Mellie Grant, in her way, has a sense of this. She eventually ascends to the office of the president, unlike Clinton.  The challenges she faces in the final season aren’t all too unbelievable, either.  Not only is Mellie forced to deal with a cancer in her administration, in the form of her vice president Cyrus Beene (Jeff Perry) but cancer within that cancer: the “Scandal” Deep State organ as B613, a spy agency that is the show's de facto shadow government.

That such a turn doesn’t seem totally unreal in these days of in-fighting between the actual U.S. president and government intelligence agencies is astonishing, frankly.

“Scandal” began as a show about the behind-closed-door workings of a presidency, not to mention a tortured affair and a dead political marriage, but it ends as something else.  A spy thriller, in part, also a soap where the fancy mansion happens to be located at 1600 Pennsylvania Ave.

But Rhimes  designed “Scandal” to be more devious, ferocious and quietly dangerous than all of this from its first episode. Olivia Pope and her gladiators aren’t afraid to bloody their knuckles to get what they want and what their version of power, the one she used to say is run by the “white hats” of the world, needs to keep going.  They make deep state conspiracies and counter-conspiracies look nearly heroic.

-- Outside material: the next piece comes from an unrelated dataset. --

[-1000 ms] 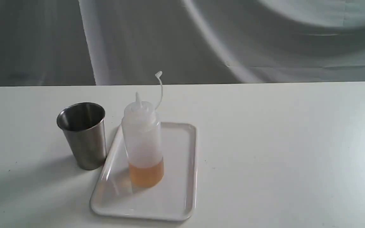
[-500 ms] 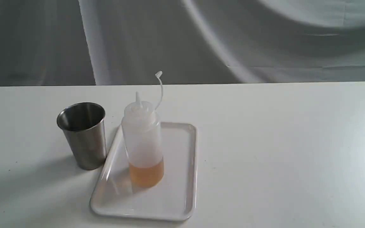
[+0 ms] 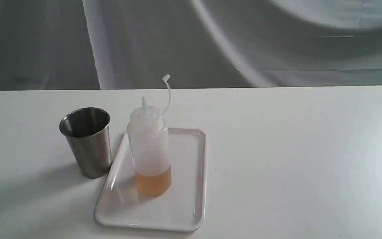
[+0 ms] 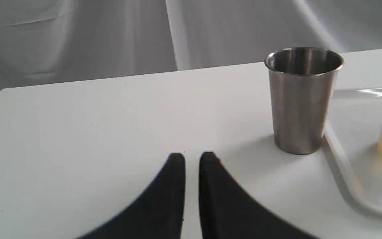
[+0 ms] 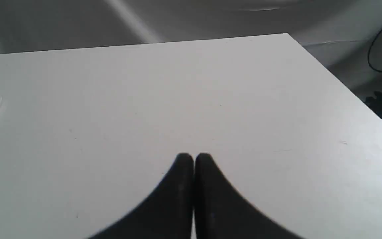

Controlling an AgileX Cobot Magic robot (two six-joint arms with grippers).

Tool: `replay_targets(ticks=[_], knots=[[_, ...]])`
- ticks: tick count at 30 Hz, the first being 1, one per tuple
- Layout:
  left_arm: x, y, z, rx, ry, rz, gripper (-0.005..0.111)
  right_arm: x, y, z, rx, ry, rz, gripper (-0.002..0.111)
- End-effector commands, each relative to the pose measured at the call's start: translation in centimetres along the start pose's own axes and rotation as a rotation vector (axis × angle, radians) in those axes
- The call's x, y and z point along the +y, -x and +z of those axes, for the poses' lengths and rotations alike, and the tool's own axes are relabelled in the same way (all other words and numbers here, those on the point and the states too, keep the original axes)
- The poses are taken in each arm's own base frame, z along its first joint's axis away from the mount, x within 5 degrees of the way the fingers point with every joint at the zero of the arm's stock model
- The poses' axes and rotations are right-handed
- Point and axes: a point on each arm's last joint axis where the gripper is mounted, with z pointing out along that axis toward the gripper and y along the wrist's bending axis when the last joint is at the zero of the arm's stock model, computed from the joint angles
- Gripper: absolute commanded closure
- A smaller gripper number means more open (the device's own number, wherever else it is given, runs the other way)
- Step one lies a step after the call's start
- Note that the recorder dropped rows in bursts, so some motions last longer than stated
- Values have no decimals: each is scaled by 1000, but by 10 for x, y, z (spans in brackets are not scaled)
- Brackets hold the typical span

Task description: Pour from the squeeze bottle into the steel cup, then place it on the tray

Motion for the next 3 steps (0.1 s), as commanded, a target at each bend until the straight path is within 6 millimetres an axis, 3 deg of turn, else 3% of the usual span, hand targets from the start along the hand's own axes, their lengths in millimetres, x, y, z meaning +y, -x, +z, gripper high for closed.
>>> replay_targets(ticks=[1,3], knots=[[0,0,0,-12,-5,2,98,0,-1,0,-5,-6,8,108],[0,0,0,-12,-5,2,98,0,-1,0,-5,-6,5,108]])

The public is abuzz about whether a certain intelligence dossier is real and the possible existence of other “kompromat.” Our former F.B.I. director is making the rounds to promote his new book and telling various journalists and talk show hosts that he cannot say, with certainty, that our president didn’t hire Russian hookers to urinate on a hotel bed in Moscow.

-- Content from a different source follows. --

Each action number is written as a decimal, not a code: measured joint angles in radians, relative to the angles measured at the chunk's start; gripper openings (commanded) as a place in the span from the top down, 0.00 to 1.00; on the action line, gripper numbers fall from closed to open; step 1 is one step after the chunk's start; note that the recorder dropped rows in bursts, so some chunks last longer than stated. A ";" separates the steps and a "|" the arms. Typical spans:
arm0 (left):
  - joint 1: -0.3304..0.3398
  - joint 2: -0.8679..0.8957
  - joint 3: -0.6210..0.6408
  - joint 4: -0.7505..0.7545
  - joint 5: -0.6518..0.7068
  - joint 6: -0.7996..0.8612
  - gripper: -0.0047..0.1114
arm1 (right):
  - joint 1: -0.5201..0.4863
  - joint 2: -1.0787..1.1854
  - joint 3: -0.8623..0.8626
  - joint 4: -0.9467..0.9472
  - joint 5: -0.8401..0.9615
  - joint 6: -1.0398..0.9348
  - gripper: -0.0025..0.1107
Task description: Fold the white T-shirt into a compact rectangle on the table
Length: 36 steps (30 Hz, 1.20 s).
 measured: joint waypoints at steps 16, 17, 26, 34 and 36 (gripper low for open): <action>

Now, compare that to Rhimes’ fictional subplot in which power-hungry, Illuminati-level spooks are running the world from inside a forgotten space under the White House and are, effectively, the executive branch of the government. That is now totally plausible.

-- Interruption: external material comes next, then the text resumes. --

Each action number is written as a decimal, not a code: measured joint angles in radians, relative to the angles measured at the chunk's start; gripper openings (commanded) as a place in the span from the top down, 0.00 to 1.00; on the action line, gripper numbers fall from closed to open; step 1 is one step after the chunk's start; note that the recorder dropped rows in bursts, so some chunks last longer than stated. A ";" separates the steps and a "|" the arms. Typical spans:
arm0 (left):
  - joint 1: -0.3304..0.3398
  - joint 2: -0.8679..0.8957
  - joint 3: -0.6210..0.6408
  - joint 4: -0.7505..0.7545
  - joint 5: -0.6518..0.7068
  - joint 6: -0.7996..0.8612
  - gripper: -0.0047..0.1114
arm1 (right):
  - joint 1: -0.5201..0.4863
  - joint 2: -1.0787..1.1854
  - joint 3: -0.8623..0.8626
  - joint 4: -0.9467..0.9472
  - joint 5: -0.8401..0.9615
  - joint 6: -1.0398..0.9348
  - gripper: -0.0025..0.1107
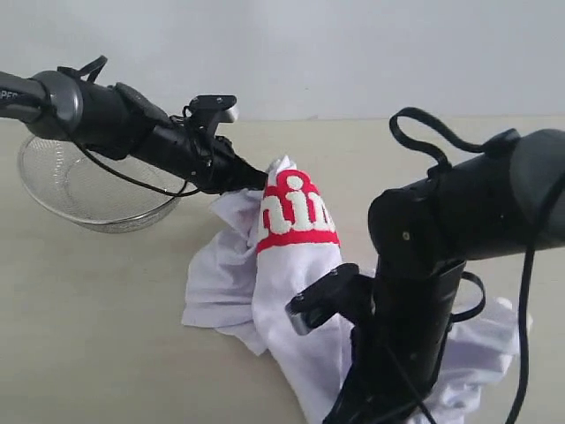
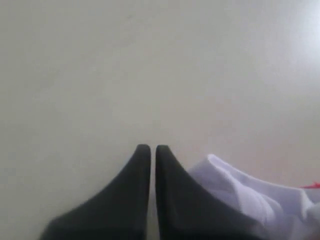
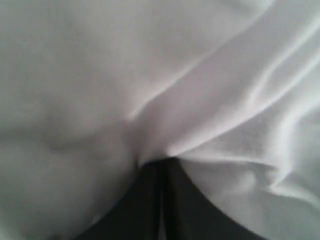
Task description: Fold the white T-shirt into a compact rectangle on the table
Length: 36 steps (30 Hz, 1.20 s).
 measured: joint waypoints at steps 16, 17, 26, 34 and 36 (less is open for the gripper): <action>0.062 -0.167 -0.300 0.430 0.238 -0.342 0.92 | 0.112 -0.308 -0.034 0.013 -0.201 0.034 0.98; 0.071 -0.195 -0.302 0.470 0.264 -0.368 0.92 | 0.100 -0.357 -0.045 -0.036 -0.201 0.065 0.98; 0.150 -0.685 -0.006 0.516 0.484 -0.467 0.92 | -0.371 -0.489 -0.068 -0.357 -0.116 0.113 0.98; 0.150 -1.069 0.835 0.149 0.291 -0.299 0.92 | -0.448 -0.152 -0.232 0.452 -0.115 -0.598 0.95; 0.150 -1.086 0.948 0.047 0.248 -0.215 0.92 | -0.448 -0.108 -0.297 0.541 -0.078 -0.658 0.81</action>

And yet, the world of “Scandal” doesn’t seem to be a place where the public is at each other's throats. It’s deeply partisan, but presumably not holding its breath at the thought the world might end.  Or maybe the “Scandal” version of the public chooses to drown its sorrows in red wine and popcorn. Maybe the goalpost of abnormal has moved on the drama’s audience.

Could it be that Rhimes’ Washington D.C., with its crazy body count and hot-and-frigid crises, is somewhat better than ours? Not really.

The White House of Fitz, Mellie and Olivia remains a swamp full of vipers capable of operating in land and water. Some might say that much is consistent with the inner workings of the real Washington. But the administration officials and “un”-officials in “Scandal” operate with a level of malignant sophistication we’re not seeing in the current White House.

The White House and Washington of “Scandal” is anything but ideal. But it is an odd notion to realize that given the fresh frights served up on a daily basis by the actual president, that these fictional versions who have been accessories to fraud or even committed murder, might be preferable.

Mind you, what continues to hook “Scandal” viewers is that one-two caress of power and sex. Rhimes’ treated these time-honored plot devices as intoxicants as opposed to journeys toward a desirable ending. For Olivia, romance is a hunger too dangerous to completely swoon into. The endlessly quotable Rowan bludgeoned into her that love is deceptive and illusory, a weakness.

And yet, for all of his brutal lessons, the one that ends up determining how Olivia's story comes to a close is that shunning love isn't the same as being heartless. If there are no more white hats, he poses, if the deck is always stacked, and if everyone you love is a monster, there is in fact someone worth saving. The answer is, everyone.

Our current commander-in-chief would likely posit that the only person worth saving is oneself. That, in the end, is the difference between the actual president and this imperfect and seductive fantasy to which we're saying goodbye.